In my thirties i began to get some problems with fatigue.In my late thirties i began to see more problems such as severe headaches,blurred vision,electric shock sensations in my arms then eventually in my legs and running across my head,slurred speech,memory loss,drop attacks where i would just fall to the ground for no reason,impotence,frequent urination,Vertigo,Dizziness,the list goes on. In December 2007 i went to my GP who sent me for a MRI.I rang the surgery after approximately 3 weeks and was told my results had gone missing.The GP told me i was suffering with depression and gave me antidepressants.A year later and i was now feeling at my all time low i decided to go back to the GP.He told me i had Labyrinthitis because of the dizziness and sent me to a ENT specialist.
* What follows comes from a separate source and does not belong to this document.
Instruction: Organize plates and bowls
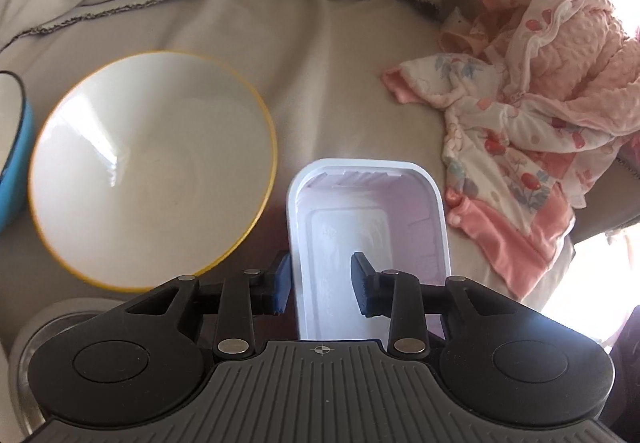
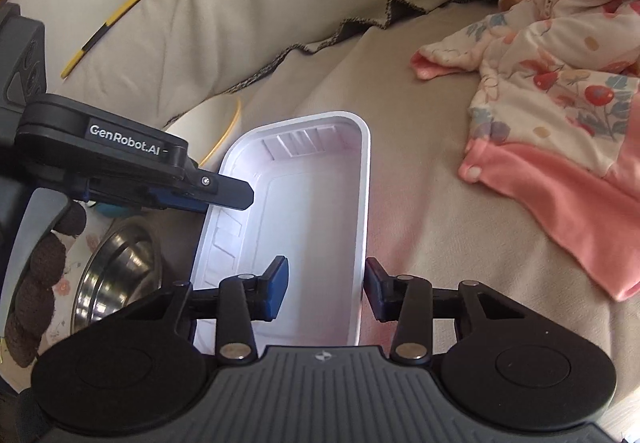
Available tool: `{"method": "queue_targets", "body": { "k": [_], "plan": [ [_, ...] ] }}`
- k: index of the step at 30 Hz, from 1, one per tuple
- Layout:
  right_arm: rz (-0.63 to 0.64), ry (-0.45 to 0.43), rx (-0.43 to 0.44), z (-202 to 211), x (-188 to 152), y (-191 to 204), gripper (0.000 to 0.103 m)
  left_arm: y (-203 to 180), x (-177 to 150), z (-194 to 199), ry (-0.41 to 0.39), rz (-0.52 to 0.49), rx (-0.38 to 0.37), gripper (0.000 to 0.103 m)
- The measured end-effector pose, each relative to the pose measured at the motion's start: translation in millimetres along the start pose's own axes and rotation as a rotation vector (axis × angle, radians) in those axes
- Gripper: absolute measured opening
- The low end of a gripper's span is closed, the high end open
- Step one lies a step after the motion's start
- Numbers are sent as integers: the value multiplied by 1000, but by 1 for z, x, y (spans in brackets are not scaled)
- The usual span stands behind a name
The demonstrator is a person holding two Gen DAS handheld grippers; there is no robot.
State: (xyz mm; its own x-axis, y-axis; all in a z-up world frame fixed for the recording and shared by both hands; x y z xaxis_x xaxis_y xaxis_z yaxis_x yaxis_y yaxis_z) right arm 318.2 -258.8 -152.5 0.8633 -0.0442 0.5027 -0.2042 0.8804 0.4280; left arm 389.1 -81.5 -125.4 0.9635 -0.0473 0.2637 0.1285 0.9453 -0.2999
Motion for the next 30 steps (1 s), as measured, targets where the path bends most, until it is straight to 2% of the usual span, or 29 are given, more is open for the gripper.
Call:
{"method": "queue_targets", "body": {
  "k": [4, 7, 9, 11, 15, 16, 18, 20, 23, 25, 26, 30],
  "plan": [
    [-59, 1, -39, -2, 14, -29, 42, -15, 12, -25, 57, 10, -44, 35],
    [-76, 3, -59, -2, 14, -38, 43, -17, 9, -30, 42, 17, -77, 34],
    [-70, -23, -98, 3, 8, -35, 45, -14, 1, -18, 1, 30, -153, 33],
    [-34, -71, -161, 13, 3, -27, 47, -11, -12, 7, -73, 15, -202, 32],
    [57, -174, -242, 39, -4, -3, 49, 8, -50, 74, -241, -1, -214, 32],
    [59, -185, -236, 44, -5, 2, 49, 18, -62, 89, -281, 12, -204, 32],
    [50, -181, -168, 52, -8, 15, 50, 40, -88, 112, -364, 50, -150, 32],
    [60, -147, -77, 51, -12, 32, 51, 66, -116, 132, -435, 106, -51, 32],
    [47, -66, 65, 37, -20, 61, 55, 106, -149, 139, -454, 204, 80, 32],
    [48, -7, 128, 21, -26, 83, 56, 134, -166, 133, -422, 306, 80, 32],
    [56, 12, 130, 12, -29, 93, 56, 145, -173, 130, -414, 346, 64, 32],
    [125, 32, 51, -8, -36, 127, 56, 162, -187, 122, -422, 391, 11, 32]
  ]
}}
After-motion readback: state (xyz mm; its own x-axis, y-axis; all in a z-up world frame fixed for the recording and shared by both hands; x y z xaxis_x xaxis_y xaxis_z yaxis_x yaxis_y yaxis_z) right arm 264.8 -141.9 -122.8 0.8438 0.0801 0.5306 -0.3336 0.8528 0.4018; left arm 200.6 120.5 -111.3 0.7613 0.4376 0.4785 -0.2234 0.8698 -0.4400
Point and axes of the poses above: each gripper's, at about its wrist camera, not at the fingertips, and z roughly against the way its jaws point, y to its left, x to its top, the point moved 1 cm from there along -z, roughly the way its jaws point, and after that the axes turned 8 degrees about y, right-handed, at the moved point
I attended and the specialist told me it was a problem with the Cerebellum and referred me for another MRI.The results came back to the GP and he referred me to a Neurologist. I attended and he told me the results were OK and that i was suffering depression and referred me to the mental health team.I was not happy so i asked for the results of the MRI to take home.He stated that the latest results from the MRI had not come back but had some how found the ones from 2007.It said on the report that i had a 5mm Tonsular Ectopia, so i decided to google this and to my amazement it came up with Chiari Malformation.I did some extensive research and asked for a copy of my latest MRI images.It clearly showed a Herniation and so i asked the doctor to refer me to a Neurosurgeon . He referred me to a specialist in Liverpool who told me i had Chiari Malformation and referred me to another Neurosurgeon in Birmingham where i live.This specialist was great, he told me i had Chiari Malformation and also two syrinxes in my spine.In April 2009 i underwent Posterior Fossa Decompression to try and halt the progression of nerve damage.The headaches have stopped as have the drop attacks.I still have all the rest of my problems due to nerve damage and was told i may have to live with these problems for the rest of my life.